Ohio AG’s FERPA interpretation sends a message, but is Ohio State listening?

Ohio State University has been digging in its cleats for months against disclosure of public records relating to a blossoming athletic department scandal that has already claimed head football coach Jim Tressel as a casualty. The university claims that federal student privacy law forbids the release of records, such as emails written by members of the Buckeyes coaching staff, sought by the news media.

On Wednesday, the lawyer whose office would be responsible for defending OSU in a public-records lawsuit served notice that he interprets student confidentiality law to be a narrow and limited exception to the normal rule that the records of public agencies are open for public inspection.

If Ohio State is paying attention, Wednesday’s legal interpretation from Attorney General Mike DeWine is a stark wake-up call that even the university’s own legal advocate may not be able to defend OSU’s aggressive use of the Family Educational Rights and Privacy Act. Ohio State has fallen back on FERPA to deny public-records requests from the Columbus Dispatch, the Associated Press, and other news outlets investigating the athletics scandal, “highlights” of which include an alleged swap of football memorabilia for tattoos.

DeWine’s entire interpretation is viewable here, but some noteworthy points include:

  • Reminding educational institutions that confidentiality is not an all-or-nothing proposition. If truly confidential student information can be extracted from the document and the balance of the document produced, then the agency must do so, rather than withhold the entire record.
  • Quoting a 2002 U.S. Supreme Court interpretation, FERPA allows schools to withhold only documents that are formally “maintained” by the school — suggesting that FERPA covers only documents kept in some kind of a central records storage place, not in an individual employee’s drawer. (DeWine relied additionally on a recent federal district court ruling from Ohio, in which a judge held that “tally sheets” compiled by Toledo school employees to track the progress of special-ed students were not covered by FERPA because they were not “maintained” in a central school repository.)
  • To be a confidential FERPA record, a document must “directly relate” to an individual student. Records of employee misconduct that tangentially pertain to students are not confidential FERPA documents, and if they are covered by state sunshine laws, then FERPA is no excuse for secrecy.

The attorney general did not go quite as far as an Illinois federal judge, who in March ruled that FERPA is no excuse whatsoever for denying an otherwise-lawful public records request. That ruling, in a dispute between the Chicago Tribune and the University of Illinois, is not legally binding in Ohio and is under appeal.

But DeWine’s interpretation is, on balance, a pro-disclosure one that emphasizes the importance of transparency in making FERPA judgment calls.

Ohio State has called an exceedingly wide FERPA strike zone in refusing to disclose, for example, email correspondence between deposed coach Tressel and a Pennsylvania businessman who has been described as a “mentor” to now-departed Buckeyes quarterback Terrelle Pryor. It is difficult to see how such correspondence could qualify as an “education record” if DeWine is reading FERPA correctly.

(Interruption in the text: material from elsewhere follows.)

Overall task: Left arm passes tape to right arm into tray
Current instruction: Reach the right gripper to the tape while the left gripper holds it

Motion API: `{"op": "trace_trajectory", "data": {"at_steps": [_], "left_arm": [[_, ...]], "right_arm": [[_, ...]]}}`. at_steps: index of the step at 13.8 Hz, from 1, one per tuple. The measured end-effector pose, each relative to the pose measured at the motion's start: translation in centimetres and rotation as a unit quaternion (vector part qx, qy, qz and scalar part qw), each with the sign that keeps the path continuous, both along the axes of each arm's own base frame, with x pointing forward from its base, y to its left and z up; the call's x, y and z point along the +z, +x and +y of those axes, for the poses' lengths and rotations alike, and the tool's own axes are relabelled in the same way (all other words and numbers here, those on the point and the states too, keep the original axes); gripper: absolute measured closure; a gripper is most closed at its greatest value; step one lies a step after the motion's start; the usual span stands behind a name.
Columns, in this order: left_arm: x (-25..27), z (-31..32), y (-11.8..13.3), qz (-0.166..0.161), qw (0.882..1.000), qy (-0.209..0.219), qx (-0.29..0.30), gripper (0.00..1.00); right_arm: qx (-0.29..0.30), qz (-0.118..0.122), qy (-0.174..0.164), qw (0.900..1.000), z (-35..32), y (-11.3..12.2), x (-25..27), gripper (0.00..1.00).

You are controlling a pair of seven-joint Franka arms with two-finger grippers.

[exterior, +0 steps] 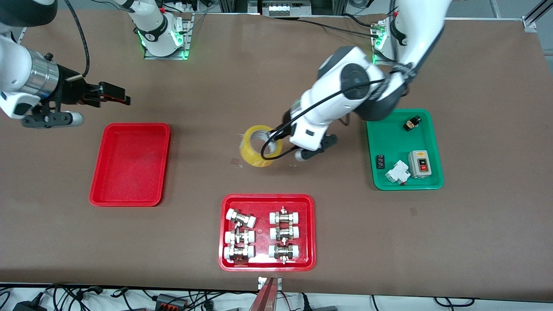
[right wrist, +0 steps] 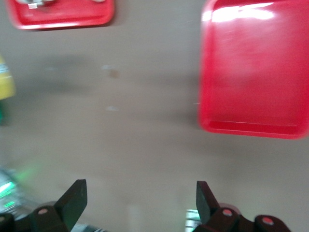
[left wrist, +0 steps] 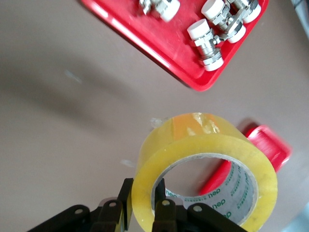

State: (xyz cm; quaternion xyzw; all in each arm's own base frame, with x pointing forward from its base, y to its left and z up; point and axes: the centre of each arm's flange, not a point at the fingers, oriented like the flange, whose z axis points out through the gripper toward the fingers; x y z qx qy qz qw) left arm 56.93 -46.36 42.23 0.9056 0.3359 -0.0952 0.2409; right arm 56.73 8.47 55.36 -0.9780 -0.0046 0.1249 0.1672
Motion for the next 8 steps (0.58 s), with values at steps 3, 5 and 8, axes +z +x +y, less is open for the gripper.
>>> {"op": "trace_trajectory", "data": {"at_steps": [3, 5, 8], "left_arm": [[-1.3, -3.0, -0.3, 0.017, 0.994, -0.047, 0.102, 0.78], [-1.4, -4.1, 0.0, 0.022, 0.979, -0.091, 0.178, 0.78], [-2.7, -5.6, -0.5, 0.032, 0.969, -0.116, 0.213, 0.78]], "right_arm": [[0.003, 0.007, 0.121, 0.993, 0.9, 3.1, -4.7, 0.00], [0.004, -0.016, 0.189, 0.982, 1.7, 5.5, -8.2, 0.00], [-0.010, -0.060, 0.253, 0.966, 3.0, 8.2, -11.6, 0.00]]}}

Tressel’s emails clearly are not “maintained” by Ohio State in any formalized way — indeed, Tressel presumably could have deleted them at any time — and their relevance to the media is what they say about Tressel’s conduct and that of his coaching staff, not what they say about individual students.

While the attorney general in no way referenced OSU in Wednesday’s release, the school undoubtedly must be reassessing whether its sweeping reliance on FERPA is defensible. Insisting on secrecy is, in any event, destined to be a losing battle, as any incriminating correspondence will become public once the NCAA decides whether sanctionable violations occurred under Tressel.